Xeloda is widely used by patients with cancer, but a 30 tablet supply of Xeloda can cost over $1000, so generic options can save hundreds of dollars. Insurance may pay for a large portion of the drug. Genentech may be able to offer copay assistance on the brand, as well, if the patient prefers.

Nasonex by Merck

Nasonex is a drug with a puzzling patent status. Nasonex (mometasone furoate monohydrate) is a nasal corticosteroid used to treat and prevent symptoms such as congestion, sneezing, and runny nose caused by seasonal or year-round allergies. The Nasonex patent was set to expire in July 2014, but a court ruling has extended that date through 2017. To confuse matters, Apotex has a mometasone formulation up for FDA approval that will not compete with the Nasonex patent. Plus, Sanofi's OTC Nasacort (triamcinolone) made its debut in 2013. In 2011-2013, the Nasonex brand brought in over $3.1 billion in U.S. sales for Merck.

Exforge/Exforge HCT by Novartis

Exforge is a single-tablet combination of an angiotensin receptor blocker (ARB) (valsartan) and a calcium channel blocker (amlodipine) taken once-daily for the treatment of hypertension; Exforge HCT (amlodipine/valsartan/hydrochlorothiazide) adds a diuretic. These agents were the first to combine a calcium channel blocker and ARB into one tablet. The Novartis patent for Exforge and Exforge HCT is approaching its expiration in October 2014; in fact, several generic equivalents are already approved by the FDA. However the exact launch dates of the generics are not known. U.S. sales for Exforge products have been low as of late - hovering just around $350 million in 2012.

Copaxone by Teva Pharmaceuticals

Leading generic manufacturer Teva Pharmaceutical also has a leading brand product - Copaxone (glatiramir injection) - a major blockbuster for multiple sclerosis (MS) treatment. Copaxone may be available generically from Momenta, Sandoz and Mylan as early as May 2014. Copaxone brought in over $3.6 billion in revenue in 2013. But things are quickly changing in the MS market - oral agent Tecfidera (dimethyl fumarate) is now approved, and is expected to be the next MS blockbuster for Biogen Idec. Analysts expect Copaxone sales to decline over 50 percent by 2016. Teva is trying to quickly move patients over to the new 3 times per week Copaxone formulation, approved in January.

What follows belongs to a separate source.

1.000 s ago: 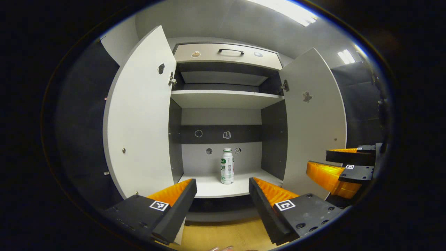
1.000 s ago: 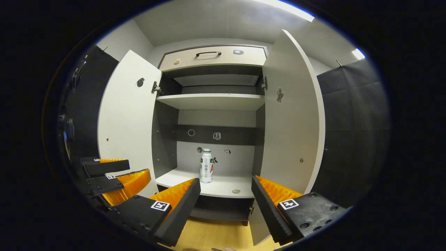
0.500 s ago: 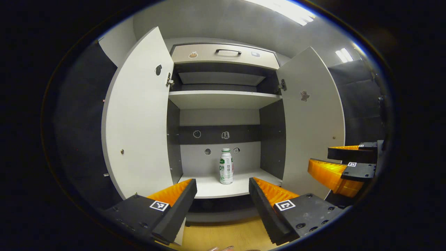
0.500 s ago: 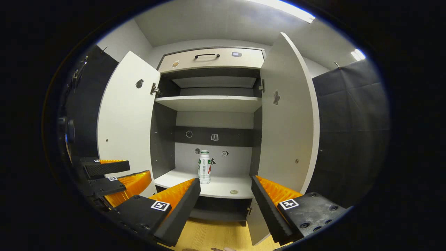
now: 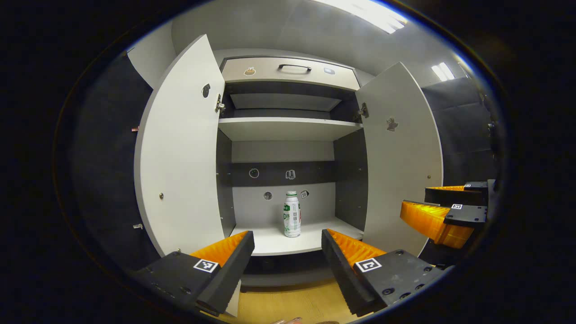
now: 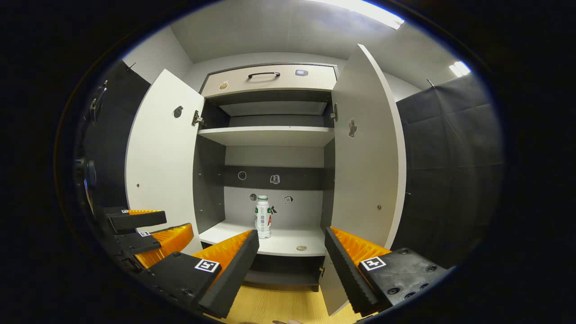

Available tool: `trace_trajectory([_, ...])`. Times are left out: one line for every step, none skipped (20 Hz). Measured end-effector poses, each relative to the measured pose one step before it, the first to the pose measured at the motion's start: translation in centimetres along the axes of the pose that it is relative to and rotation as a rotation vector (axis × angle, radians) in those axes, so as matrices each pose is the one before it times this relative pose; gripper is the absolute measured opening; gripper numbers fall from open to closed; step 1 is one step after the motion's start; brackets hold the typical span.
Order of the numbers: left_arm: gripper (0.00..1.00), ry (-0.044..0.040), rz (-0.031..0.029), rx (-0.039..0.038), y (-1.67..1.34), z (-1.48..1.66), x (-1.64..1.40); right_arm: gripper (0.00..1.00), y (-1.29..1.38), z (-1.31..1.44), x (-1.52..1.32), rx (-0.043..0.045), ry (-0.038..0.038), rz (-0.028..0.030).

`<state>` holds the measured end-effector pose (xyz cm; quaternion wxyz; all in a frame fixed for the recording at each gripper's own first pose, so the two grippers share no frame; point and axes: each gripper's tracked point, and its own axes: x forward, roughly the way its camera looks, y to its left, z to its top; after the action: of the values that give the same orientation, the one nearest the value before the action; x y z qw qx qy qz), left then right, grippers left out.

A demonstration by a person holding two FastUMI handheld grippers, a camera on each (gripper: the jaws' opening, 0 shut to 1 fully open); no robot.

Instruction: Grasp the bottle in the cabinet with the left hand and place it on the coaster, then close the right door with the right hand and the left door with the left hand.

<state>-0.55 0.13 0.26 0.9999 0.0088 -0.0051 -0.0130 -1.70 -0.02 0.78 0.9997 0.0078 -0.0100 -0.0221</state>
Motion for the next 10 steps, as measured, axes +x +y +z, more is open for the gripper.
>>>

TOBI Nebulizer Solution by Novartis

TOBI (tobramycin) nebulized solution is an aminoglycoside antibiotic used to fight lung infections and mucous buildup caused by bacteria in patients with cystic fibrosis. Tobramycin solution is inhaled into the lungs using a nebulizer, which can be cumbersome. The patent on TOBI was due to expire in October 2014, but the generic is already marketed due to agreements with Teva Pharm. In March, 2013 the FDA approved Novartis' TOBI Podhaler, an inhaled powdered solution that is more easily and efficiently administered via a handheld device. The TOBI Podhaler may help to offset the losses due to generic competition from the nebulized solution. Sales of nebulized TOBI in 2011 were $159 million.

Avandamet by GSK

Avandamet was FDA-approved in a generic formulation in May 2014. Avandamet, a combination tablet of metformin and rosiglitazone, is used along with a diet and exercise program to treat type 2 diabetes. In November, 2013, the FDA determined that data for rosiglitazone-containing drugs, such as Avandia, Avandamet, Avandaryl, and generics, do not show an increased risk of heart attack compared to the standard type 2 diabetes medicines metformin and the sulfonylureas. Therefore, the prescribing and dispensing restrictions put into place in 2010 for rosiglitazone medicines were lifted. Teva has received 180 days of generic drug exclusivity for the generic formulation.

Diovan by Novartis

Valsartan, the generic for Novartis' high blood pressure drug Diovan, was FDA-approved for a commercial launch by Ranbaxy in June 2014. The drug lost patent in 2012, and Ranbaxy has the 180-day exclusivity on the drug, meaning no other generic manufacturer can launch valsartan for that time period. Ranbaxy was late in their launch due to quality issues at most of their manufacturing plants. In addition to high blood pressure, valsartan is also used to treat heart failure and to lower the risk of death after a heart attack. Valsartan is in a class of drugs known as angiotensin II receptor antagonists. Valsartan keeps blood vessels from narrowing, which lowers blood pressure and improves blood flow. Ranbaxy's New Jersey-based Ohm Laboratories will make the 40, 80, 160, and 320 mg doses.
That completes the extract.